Fighting this supposed body-fascism is an American organization called NAAFA, the National Association for the Acceptance of Fat Americans, which organises conventions, summer camps and fashion shows. Their events attract a certain amount of thin men who, er, like their girls big. There are also several dating websites for the overweight and ‘chubby chasers’, called things like Cuddly Free and Single.
I do think NAAFA have a point, and that our society sells us an image of thinness, then various high calorie consolations for not meeting that image. Still, I wonder what history will make of our era, in 50 years, when the world is warmer, arable land is shrinking, and we are wondering how to feed the nine billion. Anyway, in the meantime, I’m going to stick to my exercise plan for a few more weeks, not out of any Puritanical sense of self-loathing, just because exercise makes me feel good, whatever Watson says. Besides, my diet plan is not particularly spartan. It comes from the first-ever published guide to battling obesity, from 1864:
For breakfast I take four or five ounces of beef, a cup of tea, a biscuit and dried toast.

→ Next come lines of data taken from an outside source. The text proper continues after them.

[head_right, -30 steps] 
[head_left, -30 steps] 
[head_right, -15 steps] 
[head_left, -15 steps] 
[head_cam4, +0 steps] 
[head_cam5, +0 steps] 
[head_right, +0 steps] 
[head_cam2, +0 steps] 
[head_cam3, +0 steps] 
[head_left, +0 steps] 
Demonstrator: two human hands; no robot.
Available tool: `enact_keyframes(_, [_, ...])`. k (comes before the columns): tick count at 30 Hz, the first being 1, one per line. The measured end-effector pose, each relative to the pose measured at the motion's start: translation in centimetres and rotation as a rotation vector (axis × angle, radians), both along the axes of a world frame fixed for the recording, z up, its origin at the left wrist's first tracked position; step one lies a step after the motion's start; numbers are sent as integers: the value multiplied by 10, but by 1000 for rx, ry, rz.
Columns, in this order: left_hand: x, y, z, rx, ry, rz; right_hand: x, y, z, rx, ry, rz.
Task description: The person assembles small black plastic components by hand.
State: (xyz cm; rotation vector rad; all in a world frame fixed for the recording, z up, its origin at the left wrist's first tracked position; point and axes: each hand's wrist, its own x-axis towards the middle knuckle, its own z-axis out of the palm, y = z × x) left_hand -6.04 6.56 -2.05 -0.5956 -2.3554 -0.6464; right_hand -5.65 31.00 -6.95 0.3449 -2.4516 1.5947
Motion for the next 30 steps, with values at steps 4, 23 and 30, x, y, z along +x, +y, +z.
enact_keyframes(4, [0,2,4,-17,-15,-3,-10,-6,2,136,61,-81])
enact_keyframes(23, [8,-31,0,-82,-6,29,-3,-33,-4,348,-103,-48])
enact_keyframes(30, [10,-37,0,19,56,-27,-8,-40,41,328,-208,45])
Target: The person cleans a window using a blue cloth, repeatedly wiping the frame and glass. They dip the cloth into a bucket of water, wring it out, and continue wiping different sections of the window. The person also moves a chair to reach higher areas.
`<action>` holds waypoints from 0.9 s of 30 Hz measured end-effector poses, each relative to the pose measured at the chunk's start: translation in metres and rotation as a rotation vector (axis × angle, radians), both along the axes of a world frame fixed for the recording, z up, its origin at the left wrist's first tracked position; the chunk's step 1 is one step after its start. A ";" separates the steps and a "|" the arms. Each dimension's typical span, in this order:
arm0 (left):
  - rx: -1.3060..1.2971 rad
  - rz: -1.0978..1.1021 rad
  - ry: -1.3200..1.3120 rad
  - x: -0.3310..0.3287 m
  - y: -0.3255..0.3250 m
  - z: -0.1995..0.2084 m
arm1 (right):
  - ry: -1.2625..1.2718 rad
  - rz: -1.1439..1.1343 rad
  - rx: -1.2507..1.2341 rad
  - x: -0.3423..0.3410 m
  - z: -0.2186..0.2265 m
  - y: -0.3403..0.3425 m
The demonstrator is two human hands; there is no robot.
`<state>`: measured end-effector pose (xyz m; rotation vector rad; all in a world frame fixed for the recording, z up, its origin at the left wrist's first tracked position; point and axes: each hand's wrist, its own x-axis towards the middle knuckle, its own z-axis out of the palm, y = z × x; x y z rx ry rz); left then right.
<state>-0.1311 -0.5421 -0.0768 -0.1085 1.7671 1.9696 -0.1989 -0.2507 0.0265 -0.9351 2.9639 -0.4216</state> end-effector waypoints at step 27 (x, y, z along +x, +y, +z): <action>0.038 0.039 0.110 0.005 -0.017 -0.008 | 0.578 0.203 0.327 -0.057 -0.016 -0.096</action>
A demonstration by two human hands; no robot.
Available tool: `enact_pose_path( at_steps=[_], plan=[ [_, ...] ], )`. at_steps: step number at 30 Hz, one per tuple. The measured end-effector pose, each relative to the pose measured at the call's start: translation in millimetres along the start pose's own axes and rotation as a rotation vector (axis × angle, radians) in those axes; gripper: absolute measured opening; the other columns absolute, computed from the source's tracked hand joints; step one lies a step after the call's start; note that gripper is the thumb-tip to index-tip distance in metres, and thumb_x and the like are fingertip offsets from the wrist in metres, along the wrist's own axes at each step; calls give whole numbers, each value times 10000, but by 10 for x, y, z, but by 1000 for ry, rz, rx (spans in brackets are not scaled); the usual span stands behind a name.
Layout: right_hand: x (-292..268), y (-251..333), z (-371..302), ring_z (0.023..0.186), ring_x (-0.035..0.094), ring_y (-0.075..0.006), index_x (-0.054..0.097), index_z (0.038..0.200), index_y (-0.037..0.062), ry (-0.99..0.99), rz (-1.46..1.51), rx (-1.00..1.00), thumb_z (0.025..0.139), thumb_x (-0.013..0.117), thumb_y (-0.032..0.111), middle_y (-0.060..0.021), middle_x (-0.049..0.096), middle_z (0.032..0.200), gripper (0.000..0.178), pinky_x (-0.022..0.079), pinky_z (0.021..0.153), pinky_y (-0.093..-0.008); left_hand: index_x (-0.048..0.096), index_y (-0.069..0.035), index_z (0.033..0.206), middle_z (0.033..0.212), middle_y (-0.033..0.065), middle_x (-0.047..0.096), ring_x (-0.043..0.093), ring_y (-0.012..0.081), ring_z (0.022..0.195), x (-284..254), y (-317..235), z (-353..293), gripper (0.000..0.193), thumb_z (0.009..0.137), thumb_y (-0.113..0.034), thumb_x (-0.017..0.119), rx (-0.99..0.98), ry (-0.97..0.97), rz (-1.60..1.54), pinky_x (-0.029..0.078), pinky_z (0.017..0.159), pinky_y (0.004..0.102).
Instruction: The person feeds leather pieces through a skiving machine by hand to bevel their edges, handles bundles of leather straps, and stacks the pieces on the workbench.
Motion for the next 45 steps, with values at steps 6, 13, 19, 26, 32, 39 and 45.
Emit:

For dinner, five or six ounces of fish or meat, and two or three glasses of good claret.
For tea, fruit.
For supper, three or four ounces of meat, with a glass or two of claret.
For nightcap, a tumbler of grip, or a glass or two of claret.
This plan leads to an excellent night’s rest.
Time for another claret I think…
In other news:
Here is an NYT write-up of a great study in Science magazine by Harvard’s Dan Gilbert and others, showing to what extent we underestimate how much we will change in the next ten years – a fallacy Gilbert calls ‘the End of History illusion’.
Here’s an interesting critique of the Skidelskys’ book, ‘How Much is Enough?’, from a philosophy professor at Notre-Dame. He thinks the Skidelskys have not quite found the right balance between liberal autonomy and the Greeks’ idea of the good life, and have missed out the crucial role of liberal education. It is education that teaches us to govern ourselves and find happiness in the wisest ways (an important issue in the battle against obesity). In which case, the question becomes how best to provide quality education to everyone, not just until they are 21, but afterwards. Why is adult education so far down the policy radar at the moment!
Anyway, British universities have launched their own MOOC platform (MOOC stands for Massive Open Online Course) called FutureLearn. The CEO is the person who set up the BBC’s iPlayer. Exciting development – I’ll try and get an interview with him for this blog.
Here is a good TED talk by Rene Gude, a leading Dutch philosopher, who is battling cancer and who recently had a leg amputated. TED without the bullshit.
Here’s an interview with Nassim Nicholas Taleb being typically crotchety:
I’ve enjoyed Melvyn Bragg’s latest series on Radio 4, called The Value of Culture, which explores the idea of culture from Matthew Arnold to Raymond Williams to Roger Scruton (although no women discussed, as a friend pointed out). It’s available on iTunes if you’re outside the UK.
Well, that’s it for this week. Welcome to the new subscribers, and thank you to people who have bought my book. It just came out in Croatia. Keep spreading the word in 2013.